▶

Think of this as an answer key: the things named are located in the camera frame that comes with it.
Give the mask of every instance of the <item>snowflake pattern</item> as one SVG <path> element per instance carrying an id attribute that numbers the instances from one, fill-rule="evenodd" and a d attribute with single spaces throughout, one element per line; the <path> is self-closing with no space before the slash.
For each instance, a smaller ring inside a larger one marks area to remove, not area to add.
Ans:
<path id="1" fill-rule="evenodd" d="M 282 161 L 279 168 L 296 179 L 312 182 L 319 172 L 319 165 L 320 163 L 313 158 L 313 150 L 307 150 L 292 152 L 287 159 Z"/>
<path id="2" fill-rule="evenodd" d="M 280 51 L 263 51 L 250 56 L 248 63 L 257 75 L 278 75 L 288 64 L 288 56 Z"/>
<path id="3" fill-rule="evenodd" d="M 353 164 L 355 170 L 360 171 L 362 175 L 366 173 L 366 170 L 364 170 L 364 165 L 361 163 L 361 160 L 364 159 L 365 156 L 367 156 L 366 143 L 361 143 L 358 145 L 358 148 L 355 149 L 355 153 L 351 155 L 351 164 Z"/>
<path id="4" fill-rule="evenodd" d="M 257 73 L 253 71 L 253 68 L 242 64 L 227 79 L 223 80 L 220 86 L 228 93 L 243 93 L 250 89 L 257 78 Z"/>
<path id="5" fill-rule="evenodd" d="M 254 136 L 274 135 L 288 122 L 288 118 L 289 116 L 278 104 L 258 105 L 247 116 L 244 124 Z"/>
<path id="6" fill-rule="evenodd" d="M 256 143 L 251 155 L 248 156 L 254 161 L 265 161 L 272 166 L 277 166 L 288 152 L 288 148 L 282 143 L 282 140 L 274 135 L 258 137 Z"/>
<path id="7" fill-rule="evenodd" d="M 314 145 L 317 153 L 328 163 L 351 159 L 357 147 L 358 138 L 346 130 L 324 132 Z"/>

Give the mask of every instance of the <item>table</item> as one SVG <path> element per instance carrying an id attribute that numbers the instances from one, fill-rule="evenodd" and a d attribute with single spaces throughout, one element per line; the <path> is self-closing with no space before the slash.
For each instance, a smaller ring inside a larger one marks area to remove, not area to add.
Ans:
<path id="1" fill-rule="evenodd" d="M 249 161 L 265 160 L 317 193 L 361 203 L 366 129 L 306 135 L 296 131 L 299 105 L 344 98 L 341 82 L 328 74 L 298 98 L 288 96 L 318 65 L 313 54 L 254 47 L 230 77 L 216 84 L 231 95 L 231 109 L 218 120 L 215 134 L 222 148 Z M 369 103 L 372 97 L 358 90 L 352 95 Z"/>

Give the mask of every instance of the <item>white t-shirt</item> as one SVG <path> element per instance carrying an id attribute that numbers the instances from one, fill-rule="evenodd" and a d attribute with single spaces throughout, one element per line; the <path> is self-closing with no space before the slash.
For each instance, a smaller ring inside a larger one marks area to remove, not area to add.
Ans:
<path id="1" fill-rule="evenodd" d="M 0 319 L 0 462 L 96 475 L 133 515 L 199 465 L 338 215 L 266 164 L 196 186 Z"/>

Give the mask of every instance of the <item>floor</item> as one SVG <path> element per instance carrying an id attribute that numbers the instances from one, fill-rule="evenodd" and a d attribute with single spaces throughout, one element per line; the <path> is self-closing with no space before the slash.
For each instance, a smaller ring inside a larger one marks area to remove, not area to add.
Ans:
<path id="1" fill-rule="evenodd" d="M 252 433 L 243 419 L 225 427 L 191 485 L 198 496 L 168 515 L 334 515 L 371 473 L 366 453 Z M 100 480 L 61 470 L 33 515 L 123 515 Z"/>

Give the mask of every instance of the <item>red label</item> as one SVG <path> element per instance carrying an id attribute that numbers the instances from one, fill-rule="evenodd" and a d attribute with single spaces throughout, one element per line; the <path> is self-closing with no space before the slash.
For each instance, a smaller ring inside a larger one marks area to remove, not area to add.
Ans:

◀

> **REQUIRED WORK**: List all lines from the entries that include the word "self".

> **OUTPUT BELOW**:
Give the mask of every instance of the <item>snowflake pattern</item> as one SVG <path> element per instance carrying an id attribute that numbers the instances from one, fill-rule="evenodd" and a d attribute with single spaces throughout, one element per line; the <path> is self-closing with no space before the slash.
Give the mask of every instance of the <item>table</item> as one SVG <path> element per instance carrying an id attribute that numbers the instances from one, fill-rule="evenodd" and a d attribute with single spaces throughout, one element per line; the <path> is self-closing with no space before the slash.
Give the mask of every instance of the <item>white t-shirt</item> as one SVG <path> element per instance carrying an id attribute that numbers the instances from one, fill-rule="evenodd" and a d attribute with single spaces throughout, one element per line; the <path> is self-closing with no space before the slash.
Give the mask of every instance of the <item>floor</item> as one SVG <path> element per instance carrying an id attribute that numbers the instances from one, fill-rule="evenodd" and a d attribute with single spaces throughout, one element per line; the <path> is self-closing with no space before the slash.
Give the mask of every instance of the <item>red label</item> as one SVG <path> element per instance carrying an id attribute that numbers the instances from one, fill-rule="evenodd" and a d attribute with single spaces throughout, one element per line; the <path> is self-closing with no space before the slash.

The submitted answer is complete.